Nidegger Yves · Nationalrat · 2016-03-15
Nidegger Yves · Nationalrat · Genf · Fraktion der Schweizerischen Volkspartei · 2016-03-15
Wortprotokoll
Cette loi, outre sa direction généralement fausse, sombre dans des excès supplémentaires, dont vous pouvez constater un exemple à l'article 7 alinéa 1 lettre b. Le projet du Conseil fédéral prévoit le fait que, parmi les autorités qui sont tenues de saisir ou de transmettre des données, figurent "les autorités administratives de la Confédération et des cantons qui mènent des procédures pénales ou rendent des décisions pénales". Que les autorités administratives qui rendent des décisions pénales dans des fonctions quasi judiciaires inscrivent ces décisions pénales dans le casier peut paraître logique.

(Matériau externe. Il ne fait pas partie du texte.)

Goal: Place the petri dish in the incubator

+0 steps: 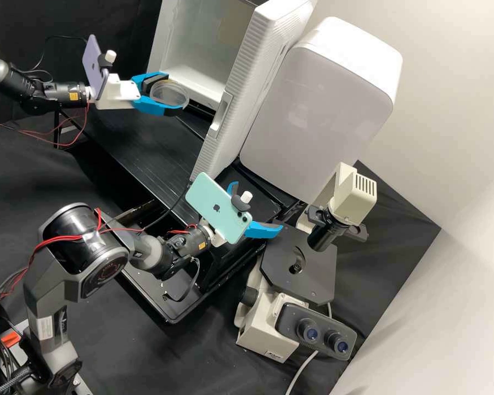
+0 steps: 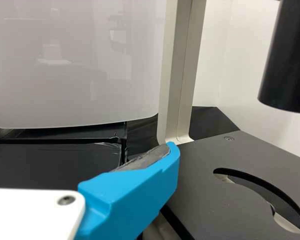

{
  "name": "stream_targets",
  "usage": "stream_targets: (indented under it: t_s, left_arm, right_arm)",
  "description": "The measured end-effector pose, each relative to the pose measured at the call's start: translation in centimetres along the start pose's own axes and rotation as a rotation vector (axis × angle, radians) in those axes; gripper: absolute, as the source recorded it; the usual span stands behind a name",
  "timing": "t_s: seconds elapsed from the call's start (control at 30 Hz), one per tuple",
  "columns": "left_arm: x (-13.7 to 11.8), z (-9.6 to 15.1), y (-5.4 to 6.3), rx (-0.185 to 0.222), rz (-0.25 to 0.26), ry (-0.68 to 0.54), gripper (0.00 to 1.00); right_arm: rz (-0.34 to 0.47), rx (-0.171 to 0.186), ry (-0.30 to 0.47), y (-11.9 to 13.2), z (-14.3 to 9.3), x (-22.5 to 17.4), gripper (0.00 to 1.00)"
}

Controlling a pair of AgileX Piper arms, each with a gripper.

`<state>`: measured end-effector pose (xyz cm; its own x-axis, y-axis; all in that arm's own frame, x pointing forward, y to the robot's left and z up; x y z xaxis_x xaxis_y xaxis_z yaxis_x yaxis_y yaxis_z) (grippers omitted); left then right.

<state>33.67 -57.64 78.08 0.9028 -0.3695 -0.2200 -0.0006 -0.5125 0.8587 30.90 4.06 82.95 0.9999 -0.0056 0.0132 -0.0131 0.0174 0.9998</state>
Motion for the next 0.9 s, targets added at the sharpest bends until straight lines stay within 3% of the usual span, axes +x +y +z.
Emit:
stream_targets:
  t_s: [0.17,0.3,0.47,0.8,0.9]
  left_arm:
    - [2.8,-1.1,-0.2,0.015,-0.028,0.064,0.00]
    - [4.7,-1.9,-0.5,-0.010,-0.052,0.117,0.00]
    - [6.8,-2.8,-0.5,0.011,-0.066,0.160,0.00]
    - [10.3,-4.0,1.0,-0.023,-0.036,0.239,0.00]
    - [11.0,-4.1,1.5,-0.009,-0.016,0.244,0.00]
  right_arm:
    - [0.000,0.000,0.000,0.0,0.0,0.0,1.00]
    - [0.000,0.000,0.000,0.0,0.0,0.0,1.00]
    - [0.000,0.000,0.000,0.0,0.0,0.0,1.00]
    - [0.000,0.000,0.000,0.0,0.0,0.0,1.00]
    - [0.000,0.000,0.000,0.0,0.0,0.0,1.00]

Par contre, qu'une autorité administrative qui mène des procédures - c'est-à-dire qui est partie devant un tribunal administratif contre la personne qu'elle vise -, qu'une autorité qui a la qualité de partie et non pas d'autorité judiciaire inscrive le fait qu'elle a décidé, un jour, d'ouvrir une procédure n'est qu'un des exemples - mais je crois qu'il est assez manifeste et clair - qui illustrent une exagération.

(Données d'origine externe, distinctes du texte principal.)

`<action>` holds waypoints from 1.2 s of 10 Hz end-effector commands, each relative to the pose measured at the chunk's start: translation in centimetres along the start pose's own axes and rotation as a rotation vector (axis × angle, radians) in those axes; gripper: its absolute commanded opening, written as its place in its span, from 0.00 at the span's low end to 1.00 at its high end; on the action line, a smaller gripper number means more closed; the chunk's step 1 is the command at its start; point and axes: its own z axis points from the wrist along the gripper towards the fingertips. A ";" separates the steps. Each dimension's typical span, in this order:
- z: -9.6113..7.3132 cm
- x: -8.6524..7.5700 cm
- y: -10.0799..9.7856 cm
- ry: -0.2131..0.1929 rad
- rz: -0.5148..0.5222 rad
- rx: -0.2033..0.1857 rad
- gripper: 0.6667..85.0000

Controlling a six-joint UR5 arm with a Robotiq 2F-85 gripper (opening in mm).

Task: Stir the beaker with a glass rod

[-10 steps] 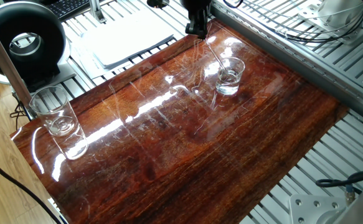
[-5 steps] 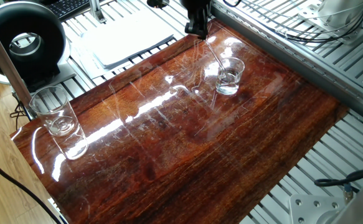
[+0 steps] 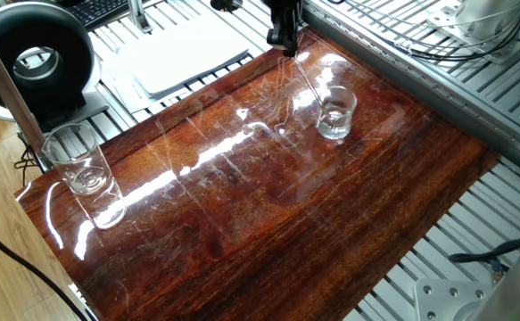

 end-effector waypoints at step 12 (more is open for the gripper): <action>-2.1 0.0 1.3 -0.173 -0.196 -0.089 0.00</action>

Le but d'un registre, c'est d'inscrire des sanctions et non d'inscrire des décisions visant à éventuellement conduire, si la justice devait suivre, à une sanction. La présomption d'innocence et la distinction claire entre autorité judiciaire et partie à la procédure doivent être respectées.
C'est la raison pour laquelle je vous demande d'accepter ma proposition de minorité.